A GPU worker is loading the model weights into memory. This typically takes 30 seconds to 5 minutes depending on model size.

What to do:

  • Wait 30-60 seconds and retry.
  • For sync requests, the API will hold the connection open if dispatch_wait_ms is configured for the model — you may simply get a delayed response.
  • Use async submission for models with long warm-up times and poll for the result.
{ "error": { "code": "no_capacity", "message": "No workers available for this job type" } }

All GPU workers for this model are busy or none are provisioned. The scheduler auto-scales based on demand — new workers will be provisioned within 1-5 minutes.

What to do:

  • Retry after 10-30 seconds with exponential backoff.
  • For time-sensitive workloads, submit async requests that queue automatically.
{ "error": { "code": "rate_limit", "message": "Rate limit exceeded" } }

You’ve exceeded the request rate for your token or organization.

What to do:

  • Read the Retry-After header and wait that many seconds before retrying.
  • Spread requests across time or use batch submission for bulk workloads.
  • See Rate limit headers for all available headers.
{ "error": { "code": "quota_exceeded", "message": "Monthly usage quota exceeded" } }

Your organization has reached its spend limit.

What to do:

  • Check your usage on the Billing & Usage page.
  • Contact your organization owner to adjust the spend limit.
  • Do not retry — requests will continue to fail until the limit is raised or the billing period resets.
{ "error": { "code": "timeout", "message": "Worker did not respond in time" } }

The GPU worker didn’t complete processing within the time limit. This is common for sync requests on long-running tasks (video generation, large batch inference).

What to do:

  • Switch to async submission — async jobs have longer time limits and are more resilient to transient failures.
  • Retry the request — a different worker may be faster.
  • Reduce generation parameters (fewer inference steps, lower resolution) if applicable.

401 Unauthorized:

  • Missing or invalid Authorization: Bearer <token> header.
  • Token may have been deleted or expired.
  • Verify your token at the API Tokens page.

403 Forbidden:

  • Your token doesn’t have the required scope for this endpoint. See Scopes.
  • Your organization may restrict access to certain regions.

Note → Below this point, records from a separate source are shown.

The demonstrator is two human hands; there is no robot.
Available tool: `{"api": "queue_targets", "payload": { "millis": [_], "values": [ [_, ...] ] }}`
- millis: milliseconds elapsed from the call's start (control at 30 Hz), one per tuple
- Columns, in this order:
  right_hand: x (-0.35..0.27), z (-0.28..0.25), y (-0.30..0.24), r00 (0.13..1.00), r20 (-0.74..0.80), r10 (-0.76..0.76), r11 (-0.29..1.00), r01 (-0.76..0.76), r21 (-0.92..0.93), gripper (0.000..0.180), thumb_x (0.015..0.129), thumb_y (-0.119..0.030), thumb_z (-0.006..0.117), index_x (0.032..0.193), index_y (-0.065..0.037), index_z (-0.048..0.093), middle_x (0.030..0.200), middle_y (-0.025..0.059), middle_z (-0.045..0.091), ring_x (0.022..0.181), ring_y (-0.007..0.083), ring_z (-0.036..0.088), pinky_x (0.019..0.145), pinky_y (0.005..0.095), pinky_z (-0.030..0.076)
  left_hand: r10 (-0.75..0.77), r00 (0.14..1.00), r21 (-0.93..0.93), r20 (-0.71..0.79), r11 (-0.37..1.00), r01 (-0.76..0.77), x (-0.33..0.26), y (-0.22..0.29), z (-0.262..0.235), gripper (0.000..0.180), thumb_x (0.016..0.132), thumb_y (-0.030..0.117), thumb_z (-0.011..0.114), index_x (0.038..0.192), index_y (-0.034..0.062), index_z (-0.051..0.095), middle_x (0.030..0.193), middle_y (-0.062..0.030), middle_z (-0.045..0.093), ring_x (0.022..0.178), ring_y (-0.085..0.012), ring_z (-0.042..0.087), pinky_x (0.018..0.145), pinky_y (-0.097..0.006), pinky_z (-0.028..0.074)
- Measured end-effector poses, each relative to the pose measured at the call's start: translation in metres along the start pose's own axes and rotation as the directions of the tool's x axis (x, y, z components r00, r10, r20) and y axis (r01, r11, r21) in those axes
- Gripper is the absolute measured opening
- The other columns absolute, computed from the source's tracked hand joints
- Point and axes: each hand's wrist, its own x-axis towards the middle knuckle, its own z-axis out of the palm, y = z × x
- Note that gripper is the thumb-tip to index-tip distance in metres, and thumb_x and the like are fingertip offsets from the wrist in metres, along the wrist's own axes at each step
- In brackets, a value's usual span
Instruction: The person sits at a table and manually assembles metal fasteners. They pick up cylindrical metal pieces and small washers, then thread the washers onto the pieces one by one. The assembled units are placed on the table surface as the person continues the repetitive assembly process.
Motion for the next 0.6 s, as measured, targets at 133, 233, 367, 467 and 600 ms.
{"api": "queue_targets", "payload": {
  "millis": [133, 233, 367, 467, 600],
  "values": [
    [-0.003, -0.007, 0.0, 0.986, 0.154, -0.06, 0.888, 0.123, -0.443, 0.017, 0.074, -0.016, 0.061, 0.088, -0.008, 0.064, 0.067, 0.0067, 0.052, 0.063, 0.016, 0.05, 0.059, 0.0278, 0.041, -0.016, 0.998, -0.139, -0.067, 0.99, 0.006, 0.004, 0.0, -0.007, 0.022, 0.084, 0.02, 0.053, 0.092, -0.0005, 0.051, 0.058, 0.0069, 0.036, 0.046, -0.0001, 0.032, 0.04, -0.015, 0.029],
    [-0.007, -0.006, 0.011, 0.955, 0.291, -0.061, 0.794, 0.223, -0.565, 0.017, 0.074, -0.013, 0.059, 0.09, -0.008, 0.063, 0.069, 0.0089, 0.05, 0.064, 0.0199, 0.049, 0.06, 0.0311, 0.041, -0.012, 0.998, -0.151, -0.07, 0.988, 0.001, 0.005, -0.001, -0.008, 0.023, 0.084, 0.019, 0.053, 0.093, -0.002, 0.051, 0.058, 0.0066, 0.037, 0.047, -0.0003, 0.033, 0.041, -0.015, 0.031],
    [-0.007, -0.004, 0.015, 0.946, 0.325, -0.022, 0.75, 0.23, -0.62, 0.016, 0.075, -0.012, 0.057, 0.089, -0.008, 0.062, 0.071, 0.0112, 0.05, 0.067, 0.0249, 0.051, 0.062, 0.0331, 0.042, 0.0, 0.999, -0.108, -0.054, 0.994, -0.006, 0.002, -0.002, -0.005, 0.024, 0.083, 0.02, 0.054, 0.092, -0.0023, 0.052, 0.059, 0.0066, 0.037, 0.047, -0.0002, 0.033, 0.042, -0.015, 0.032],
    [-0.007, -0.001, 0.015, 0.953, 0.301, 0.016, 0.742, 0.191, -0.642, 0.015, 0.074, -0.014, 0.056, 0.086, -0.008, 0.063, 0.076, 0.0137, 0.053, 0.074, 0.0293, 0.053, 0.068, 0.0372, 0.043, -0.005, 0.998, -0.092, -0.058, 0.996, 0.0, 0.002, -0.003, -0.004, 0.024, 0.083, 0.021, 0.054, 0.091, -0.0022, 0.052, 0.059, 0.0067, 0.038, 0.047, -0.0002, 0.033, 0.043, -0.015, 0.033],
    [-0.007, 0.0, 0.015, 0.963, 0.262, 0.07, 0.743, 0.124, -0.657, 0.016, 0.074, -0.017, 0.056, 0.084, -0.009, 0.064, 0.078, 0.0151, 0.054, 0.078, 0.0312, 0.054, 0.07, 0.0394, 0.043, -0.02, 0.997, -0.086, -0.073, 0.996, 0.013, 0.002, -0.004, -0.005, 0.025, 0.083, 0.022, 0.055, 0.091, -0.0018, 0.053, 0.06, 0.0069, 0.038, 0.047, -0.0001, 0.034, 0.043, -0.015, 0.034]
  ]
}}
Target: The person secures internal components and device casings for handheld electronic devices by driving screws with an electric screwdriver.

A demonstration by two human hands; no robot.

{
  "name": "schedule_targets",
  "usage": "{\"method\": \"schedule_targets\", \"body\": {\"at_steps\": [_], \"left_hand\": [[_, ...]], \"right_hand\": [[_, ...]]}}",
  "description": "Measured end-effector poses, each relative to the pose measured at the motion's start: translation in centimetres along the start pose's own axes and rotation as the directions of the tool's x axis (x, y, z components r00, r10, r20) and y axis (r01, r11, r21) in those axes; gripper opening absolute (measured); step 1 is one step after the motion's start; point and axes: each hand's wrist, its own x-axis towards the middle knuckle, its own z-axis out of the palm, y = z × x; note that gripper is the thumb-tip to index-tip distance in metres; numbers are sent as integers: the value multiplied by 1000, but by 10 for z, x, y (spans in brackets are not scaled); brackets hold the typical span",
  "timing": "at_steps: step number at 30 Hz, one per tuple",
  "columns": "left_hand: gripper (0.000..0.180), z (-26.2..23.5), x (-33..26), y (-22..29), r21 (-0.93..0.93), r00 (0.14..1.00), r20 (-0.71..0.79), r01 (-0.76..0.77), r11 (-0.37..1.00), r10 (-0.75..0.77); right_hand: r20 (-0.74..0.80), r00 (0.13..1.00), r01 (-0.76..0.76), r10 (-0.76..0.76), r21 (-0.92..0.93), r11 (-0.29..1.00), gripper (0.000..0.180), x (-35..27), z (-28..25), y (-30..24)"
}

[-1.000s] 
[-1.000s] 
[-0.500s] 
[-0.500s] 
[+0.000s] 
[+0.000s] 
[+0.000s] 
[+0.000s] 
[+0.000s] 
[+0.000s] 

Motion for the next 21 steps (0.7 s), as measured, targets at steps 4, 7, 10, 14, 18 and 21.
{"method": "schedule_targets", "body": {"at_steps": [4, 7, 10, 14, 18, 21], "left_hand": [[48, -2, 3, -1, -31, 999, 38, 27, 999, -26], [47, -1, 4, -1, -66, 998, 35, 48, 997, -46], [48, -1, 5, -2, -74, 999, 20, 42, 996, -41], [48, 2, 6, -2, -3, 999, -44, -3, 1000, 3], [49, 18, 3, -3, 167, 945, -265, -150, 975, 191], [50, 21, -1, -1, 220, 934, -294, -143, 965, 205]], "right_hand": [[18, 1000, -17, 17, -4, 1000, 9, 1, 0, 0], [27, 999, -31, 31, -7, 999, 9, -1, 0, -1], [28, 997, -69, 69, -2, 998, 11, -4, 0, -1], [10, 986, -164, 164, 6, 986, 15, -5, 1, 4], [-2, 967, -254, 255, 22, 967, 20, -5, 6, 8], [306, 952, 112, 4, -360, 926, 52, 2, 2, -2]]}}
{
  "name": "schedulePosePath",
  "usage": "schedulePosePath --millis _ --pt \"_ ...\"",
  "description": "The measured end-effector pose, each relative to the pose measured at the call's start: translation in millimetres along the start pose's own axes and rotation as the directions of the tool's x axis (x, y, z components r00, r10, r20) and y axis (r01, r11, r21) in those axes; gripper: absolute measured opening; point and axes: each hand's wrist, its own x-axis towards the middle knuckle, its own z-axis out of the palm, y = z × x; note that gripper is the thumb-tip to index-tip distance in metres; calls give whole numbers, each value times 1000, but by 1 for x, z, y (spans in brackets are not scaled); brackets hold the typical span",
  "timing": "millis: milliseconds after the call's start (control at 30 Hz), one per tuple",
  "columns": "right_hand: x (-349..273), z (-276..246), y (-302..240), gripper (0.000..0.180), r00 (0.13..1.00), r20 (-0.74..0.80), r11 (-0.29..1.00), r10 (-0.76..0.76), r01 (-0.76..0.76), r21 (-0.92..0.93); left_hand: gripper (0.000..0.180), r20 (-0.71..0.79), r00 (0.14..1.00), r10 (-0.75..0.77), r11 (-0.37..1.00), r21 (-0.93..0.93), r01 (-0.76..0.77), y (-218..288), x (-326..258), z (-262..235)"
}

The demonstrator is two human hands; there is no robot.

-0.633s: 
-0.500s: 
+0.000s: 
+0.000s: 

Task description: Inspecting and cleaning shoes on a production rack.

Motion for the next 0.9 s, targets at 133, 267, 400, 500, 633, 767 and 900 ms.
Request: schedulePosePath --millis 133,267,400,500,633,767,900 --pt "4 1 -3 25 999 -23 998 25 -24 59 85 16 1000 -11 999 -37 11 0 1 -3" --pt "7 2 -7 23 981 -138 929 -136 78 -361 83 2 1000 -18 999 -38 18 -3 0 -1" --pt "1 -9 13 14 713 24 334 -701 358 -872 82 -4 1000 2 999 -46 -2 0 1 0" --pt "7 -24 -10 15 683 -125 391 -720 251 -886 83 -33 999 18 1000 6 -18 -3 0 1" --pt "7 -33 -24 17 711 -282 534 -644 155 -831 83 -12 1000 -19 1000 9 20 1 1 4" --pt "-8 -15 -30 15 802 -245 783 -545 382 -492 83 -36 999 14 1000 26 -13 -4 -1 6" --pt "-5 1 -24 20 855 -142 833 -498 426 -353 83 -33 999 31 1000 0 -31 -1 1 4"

After submitting an async request (202 response), poll the status URL with exponential backoff:

  1. Wait 2 seconds after submission, then poll.
  2. If still IN_QUEUE or IN_PROGRESS, wait 5 seconds and poll again.
  3. Double the interval on each subsequent poll, up to 30 seconds.
  4. Stop after 30 minutes — the job has likely failed silently.
Terminal window
# Submit async request
REQUEST_ID=$(curl -s -X POST https://api.casola.ai/fal/queue/submit/... | jq -r '.request_id')
# Poll for result
curl -s https://api.casola.ai/fal/requests/$REQUEST_ID/status

The status response contains status (one of IN_QUEUE, IN_PROGRESS, COMPLETED, FAILED) and, once complete, the full result payload.